- **YOUR TASK**
Check each line of the data below for the word "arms", then extract the ones that have it.

- **DATA EXCERPT**
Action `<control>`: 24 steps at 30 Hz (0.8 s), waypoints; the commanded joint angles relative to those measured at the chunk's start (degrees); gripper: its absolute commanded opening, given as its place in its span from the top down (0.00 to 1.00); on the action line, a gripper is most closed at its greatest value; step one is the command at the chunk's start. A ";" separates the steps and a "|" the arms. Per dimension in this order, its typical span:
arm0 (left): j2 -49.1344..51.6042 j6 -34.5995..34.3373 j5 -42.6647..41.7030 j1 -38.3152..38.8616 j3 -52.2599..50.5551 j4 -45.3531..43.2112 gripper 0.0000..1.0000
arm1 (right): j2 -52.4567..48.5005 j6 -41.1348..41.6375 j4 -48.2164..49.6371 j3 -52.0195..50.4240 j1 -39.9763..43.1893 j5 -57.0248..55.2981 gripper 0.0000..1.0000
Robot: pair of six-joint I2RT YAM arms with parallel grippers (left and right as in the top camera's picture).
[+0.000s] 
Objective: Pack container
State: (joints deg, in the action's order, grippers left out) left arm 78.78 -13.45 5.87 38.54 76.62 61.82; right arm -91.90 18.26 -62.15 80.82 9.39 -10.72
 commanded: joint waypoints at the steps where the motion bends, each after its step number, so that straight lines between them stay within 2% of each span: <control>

- **EXPECTED OUTPUT**
Action `<control>`: 24 steps at 30 Hz (0.8 s), waypoints; the commanded joint angles relative to those measured at the chunk's start (degrees); gripper: its absolute commanded opening, given as its place in its span from the top down (0.00 to 1.00); on the action line, a gripper is most closed at its greatest value; step one is the command at the chunk's start. A ";" separates the steps and a "|" the arms. Per dimension in this order, its typical span:
Robot: pair of six-joint I2RT YAM arms with parallel grippers (left and right as in the top camera's picture).

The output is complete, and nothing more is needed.